Prison, Peers, and Recidivism: Does Severity Matter?
Published:
One of my recent research ideas combines the identification strategy of Bayer, Hjalmarsson, and Pozen (2009) with the random peer assignment design in Lyle (2007). Bayer, Hjalmarsson, and Pozen show that exposure to peers who committed specific crimes increases a juvenile’s likelihood of committing those same crimes after release. I sought to extend their work by testing whether the severity of peers’ crimes further amplifies these effects.

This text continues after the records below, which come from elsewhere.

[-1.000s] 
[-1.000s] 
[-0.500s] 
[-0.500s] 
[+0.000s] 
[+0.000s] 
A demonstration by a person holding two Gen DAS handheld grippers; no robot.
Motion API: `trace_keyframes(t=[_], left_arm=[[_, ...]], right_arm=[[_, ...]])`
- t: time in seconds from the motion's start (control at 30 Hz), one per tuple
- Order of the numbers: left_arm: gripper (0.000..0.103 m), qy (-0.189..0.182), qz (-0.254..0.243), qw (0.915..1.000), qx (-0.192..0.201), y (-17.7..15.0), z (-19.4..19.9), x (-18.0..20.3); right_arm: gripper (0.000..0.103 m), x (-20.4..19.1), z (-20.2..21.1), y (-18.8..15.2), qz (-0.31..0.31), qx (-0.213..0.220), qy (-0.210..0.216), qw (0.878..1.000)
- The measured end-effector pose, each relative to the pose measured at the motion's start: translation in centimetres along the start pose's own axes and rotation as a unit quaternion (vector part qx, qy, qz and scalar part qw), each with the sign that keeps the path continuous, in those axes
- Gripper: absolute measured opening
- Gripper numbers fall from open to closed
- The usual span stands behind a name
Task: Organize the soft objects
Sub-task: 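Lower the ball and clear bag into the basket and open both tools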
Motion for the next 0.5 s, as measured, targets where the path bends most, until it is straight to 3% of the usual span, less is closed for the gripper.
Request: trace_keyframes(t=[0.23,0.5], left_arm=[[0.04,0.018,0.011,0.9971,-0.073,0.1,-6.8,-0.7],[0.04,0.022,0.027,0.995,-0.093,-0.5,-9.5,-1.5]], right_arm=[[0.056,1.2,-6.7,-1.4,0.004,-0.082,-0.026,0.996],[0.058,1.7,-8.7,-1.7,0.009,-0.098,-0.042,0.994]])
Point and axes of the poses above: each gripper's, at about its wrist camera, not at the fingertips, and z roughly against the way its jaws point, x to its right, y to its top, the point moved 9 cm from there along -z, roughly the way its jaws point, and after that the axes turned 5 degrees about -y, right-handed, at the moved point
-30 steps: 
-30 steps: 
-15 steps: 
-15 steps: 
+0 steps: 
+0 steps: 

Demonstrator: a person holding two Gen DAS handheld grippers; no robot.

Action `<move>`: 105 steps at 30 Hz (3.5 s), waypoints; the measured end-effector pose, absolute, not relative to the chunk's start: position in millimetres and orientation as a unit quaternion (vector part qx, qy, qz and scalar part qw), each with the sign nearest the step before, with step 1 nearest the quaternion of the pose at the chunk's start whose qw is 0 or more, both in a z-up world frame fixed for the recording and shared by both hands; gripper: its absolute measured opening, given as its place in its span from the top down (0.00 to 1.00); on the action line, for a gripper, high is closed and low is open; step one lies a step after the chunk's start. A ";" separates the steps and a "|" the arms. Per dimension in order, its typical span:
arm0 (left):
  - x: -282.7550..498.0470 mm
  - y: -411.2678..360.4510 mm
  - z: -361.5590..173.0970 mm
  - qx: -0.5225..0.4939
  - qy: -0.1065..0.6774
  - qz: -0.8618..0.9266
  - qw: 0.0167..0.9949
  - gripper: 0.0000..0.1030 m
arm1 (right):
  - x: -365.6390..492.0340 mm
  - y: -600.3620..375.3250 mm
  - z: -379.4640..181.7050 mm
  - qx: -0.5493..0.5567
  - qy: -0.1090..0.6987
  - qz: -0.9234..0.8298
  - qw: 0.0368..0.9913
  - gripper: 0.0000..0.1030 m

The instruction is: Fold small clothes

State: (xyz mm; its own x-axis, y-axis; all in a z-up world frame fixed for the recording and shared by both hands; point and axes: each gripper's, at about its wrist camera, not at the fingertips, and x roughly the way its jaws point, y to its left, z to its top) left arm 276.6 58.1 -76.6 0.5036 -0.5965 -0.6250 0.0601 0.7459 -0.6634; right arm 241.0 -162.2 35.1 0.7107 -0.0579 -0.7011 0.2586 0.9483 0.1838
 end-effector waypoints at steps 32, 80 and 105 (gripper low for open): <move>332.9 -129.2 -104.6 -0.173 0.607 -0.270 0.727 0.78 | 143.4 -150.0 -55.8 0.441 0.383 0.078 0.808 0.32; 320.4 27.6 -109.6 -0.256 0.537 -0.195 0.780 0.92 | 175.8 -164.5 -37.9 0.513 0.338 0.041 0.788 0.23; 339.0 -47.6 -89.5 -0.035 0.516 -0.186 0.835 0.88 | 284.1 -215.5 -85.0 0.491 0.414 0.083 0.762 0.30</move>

I ultimately set the idea aside, but the identification strategy relied on peer exposure being independent of the individual prisoner, similar to how cadets are randomly assigned to social groups at West Point. Peer composition is driven by the crimes and judicial processes of others and would only fail to be independent if someone committed crimes with others who were later incarcerated in the same facility.
While Bayer, Hjalmarsson, and Pozen (2009) focus on knowledge transfer for specific crimes, peers may also influence broader outcomes by shaping salience, norms, and attitudes. This design would test whether exposure to peers with more severe convictions, measured by sentence length and felony class, increases the likelihood that ex-convicts escalate into more serious crimes than their prior offenses.
The full (resting) paper is available here. Unfortunately, I stopped the project before reaching any results.